[[ Data for this task open ]]
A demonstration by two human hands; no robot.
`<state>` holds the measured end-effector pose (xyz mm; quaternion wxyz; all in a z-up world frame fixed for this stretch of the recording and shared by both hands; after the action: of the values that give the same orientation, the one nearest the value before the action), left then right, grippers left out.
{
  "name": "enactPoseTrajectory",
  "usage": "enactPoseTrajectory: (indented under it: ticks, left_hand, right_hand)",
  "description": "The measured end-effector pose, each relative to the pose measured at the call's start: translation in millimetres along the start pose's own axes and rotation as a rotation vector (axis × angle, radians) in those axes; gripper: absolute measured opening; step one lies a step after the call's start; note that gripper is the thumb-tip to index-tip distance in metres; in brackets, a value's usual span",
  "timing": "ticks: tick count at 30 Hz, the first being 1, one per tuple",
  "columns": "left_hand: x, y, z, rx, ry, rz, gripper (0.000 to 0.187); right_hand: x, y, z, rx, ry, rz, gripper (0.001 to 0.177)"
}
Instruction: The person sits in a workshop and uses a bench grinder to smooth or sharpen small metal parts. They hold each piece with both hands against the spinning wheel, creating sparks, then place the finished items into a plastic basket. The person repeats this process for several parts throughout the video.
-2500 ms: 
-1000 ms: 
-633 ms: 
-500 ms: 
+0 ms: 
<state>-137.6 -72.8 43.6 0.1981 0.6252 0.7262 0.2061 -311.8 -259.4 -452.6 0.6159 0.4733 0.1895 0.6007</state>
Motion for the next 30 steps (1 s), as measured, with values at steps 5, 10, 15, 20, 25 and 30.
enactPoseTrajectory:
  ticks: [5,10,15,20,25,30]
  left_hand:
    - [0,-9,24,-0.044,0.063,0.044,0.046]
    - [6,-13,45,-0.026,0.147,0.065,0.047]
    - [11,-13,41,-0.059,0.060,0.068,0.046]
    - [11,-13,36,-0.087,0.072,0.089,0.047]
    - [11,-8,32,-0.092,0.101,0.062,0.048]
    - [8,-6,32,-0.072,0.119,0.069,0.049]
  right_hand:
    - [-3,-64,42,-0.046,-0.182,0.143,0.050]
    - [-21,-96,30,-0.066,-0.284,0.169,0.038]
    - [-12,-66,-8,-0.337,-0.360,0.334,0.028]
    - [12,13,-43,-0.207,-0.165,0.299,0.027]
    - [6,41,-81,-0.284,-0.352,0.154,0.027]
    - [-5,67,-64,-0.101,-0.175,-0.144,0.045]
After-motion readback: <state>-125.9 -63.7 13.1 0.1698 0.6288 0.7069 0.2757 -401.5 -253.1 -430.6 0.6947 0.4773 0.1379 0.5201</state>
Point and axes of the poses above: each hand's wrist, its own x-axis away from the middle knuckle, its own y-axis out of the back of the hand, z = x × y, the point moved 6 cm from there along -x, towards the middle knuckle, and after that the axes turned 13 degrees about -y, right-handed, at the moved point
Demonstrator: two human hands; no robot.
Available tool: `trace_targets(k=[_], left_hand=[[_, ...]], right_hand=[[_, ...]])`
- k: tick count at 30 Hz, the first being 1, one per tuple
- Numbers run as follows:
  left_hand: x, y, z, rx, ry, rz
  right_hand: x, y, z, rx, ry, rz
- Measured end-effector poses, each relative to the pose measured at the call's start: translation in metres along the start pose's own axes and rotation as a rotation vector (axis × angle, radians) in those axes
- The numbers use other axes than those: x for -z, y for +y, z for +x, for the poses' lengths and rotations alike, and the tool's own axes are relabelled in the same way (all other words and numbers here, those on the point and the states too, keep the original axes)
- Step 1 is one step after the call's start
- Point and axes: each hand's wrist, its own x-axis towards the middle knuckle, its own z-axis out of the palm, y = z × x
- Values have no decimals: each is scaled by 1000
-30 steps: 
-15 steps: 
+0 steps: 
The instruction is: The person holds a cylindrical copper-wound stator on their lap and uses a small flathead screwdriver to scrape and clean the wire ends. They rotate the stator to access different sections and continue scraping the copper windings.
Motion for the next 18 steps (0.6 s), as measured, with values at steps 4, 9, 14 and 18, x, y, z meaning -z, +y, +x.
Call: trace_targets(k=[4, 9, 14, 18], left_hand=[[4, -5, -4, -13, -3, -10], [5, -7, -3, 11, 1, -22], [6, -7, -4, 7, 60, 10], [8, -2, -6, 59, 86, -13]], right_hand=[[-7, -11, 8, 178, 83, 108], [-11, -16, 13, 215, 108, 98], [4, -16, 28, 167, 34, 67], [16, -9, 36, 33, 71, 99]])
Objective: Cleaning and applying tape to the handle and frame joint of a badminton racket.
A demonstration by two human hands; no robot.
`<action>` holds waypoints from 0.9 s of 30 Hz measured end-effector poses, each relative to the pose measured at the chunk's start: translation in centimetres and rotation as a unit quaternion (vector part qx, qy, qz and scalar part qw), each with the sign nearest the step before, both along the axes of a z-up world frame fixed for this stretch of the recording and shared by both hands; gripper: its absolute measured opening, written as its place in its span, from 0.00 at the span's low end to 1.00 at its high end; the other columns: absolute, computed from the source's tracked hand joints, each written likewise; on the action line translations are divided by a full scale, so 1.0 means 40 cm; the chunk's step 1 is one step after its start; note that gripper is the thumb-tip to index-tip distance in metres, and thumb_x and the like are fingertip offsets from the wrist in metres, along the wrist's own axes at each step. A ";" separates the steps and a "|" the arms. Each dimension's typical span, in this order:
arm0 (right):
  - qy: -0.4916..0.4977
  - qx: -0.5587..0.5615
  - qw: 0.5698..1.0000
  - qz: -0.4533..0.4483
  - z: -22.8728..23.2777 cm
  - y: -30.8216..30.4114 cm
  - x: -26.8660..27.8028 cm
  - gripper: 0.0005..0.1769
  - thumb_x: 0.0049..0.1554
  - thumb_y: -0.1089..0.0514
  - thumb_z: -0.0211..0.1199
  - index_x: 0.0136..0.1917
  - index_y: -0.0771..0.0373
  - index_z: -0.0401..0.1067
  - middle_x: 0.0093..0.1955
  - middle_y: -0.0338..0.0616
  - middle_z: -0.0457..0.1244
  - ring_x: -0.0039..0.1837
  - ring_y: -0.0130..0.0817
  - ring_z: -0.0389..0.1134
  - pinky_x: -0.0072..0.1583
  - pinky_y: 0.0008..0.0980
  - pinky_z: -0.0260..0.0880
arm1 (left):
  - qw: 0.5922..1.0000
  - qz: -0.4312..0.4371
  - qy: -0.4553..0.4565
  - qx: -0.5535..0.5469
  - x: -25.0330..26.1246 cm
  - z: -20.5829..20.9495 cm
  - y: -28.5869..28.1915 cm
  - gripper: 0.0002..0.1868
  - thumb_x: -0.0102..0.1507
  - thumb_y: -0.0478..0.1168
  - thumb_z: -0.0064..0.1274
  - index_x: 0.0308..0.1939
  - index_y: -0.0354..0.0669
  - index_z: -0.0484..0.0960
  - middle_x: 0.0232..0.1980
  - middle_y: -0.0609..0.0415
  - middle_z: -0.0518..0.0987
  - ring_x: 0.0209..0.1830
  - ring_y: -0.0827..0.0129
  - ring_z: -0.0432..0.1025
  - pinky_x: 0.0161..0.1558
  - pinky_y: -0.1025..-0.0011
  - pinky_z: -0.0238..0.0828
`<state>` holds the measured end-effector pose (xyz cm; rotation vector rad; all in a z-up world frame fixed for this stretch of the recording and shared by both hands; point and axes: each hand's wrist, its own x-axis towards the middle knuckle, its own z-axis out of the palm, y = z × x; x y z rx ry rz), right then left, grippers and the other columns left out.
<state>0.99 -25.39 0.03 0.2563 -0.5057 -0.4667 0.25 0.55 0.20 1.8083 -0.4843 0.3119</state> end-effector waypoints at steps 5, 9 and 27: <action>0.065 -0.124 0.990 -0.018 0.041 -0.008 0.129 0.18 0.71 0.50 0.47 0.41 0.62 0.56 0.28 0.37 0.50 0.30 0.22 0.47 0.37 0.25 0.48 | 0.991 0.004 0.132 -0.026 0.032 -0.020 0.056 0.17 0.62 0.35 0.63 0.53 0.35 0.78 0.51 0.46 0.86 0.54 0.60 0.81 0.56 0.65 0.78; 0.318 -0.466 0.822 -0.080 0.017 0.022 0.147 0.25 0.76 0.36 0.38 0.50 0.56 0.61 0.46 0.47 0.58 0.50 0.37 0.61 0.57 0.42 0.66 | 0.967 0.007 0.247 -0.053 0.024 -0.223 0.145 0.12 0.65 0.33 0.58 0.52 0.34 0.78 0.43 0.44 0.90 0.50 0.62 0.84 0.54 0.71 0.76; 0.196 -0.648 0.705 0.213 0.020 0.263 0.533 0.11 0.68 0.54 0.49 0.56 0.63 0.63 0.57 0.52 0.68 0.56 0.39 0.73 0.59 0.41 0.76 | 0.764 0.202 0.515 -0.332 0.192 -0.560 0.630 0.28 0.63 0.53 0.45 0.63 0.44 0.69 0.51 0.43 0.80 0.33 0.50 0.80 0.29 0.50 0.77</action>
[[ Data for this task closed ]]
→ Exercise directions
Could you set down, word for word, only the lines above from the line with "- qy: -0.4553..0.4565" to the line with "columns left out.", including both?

→ Exercise response
  - qy: -0.4553..0.4565
  - qx: -0.5535..0.5469
  - x: -25.0330..26.1246 cm
  - z: -20.5829..20.9495 cm
  - y: -28.5869..28.1915 cm
  - gripper: 0.0002..0.1868
  - thumb_x: -0.0102..0.1507
  - thumb_y: -0.0478..0.1168
  - thumb_z: -0.0064..0.1274
  - index_x: 0.0308..0.1939
  - index_y: -0.0354..0.0669
  - index_z: -0.0484..0.0960
  - middle_x: 0.0232..0.1980
  - middle_y: -0.0609..0.0415
  - middle_z: -0.0518..0.0987
  - ring_x: 0.0209..0.1830
  - ring_y: -0.0827..0.0129
  - ring_z: -0.0432..0.1025
  - pinky_x: 0.0161..0.1558
  - pinky_y: -0.1025..-0.0011
  - pinky_z: -0.0238..0.0828
`<state>` holds the measured end-effector pose (xyz cm; rotation vector rad; all in a z-up world frame fixed for this stretch of the recording and shared by both hands; point and axes: each hand's wrist, its own x-axis towards the middle knuckle, its own z-axis out of the palm, y = z × x; x y z rx ry rz), right then left, grippers and the other columns left out.

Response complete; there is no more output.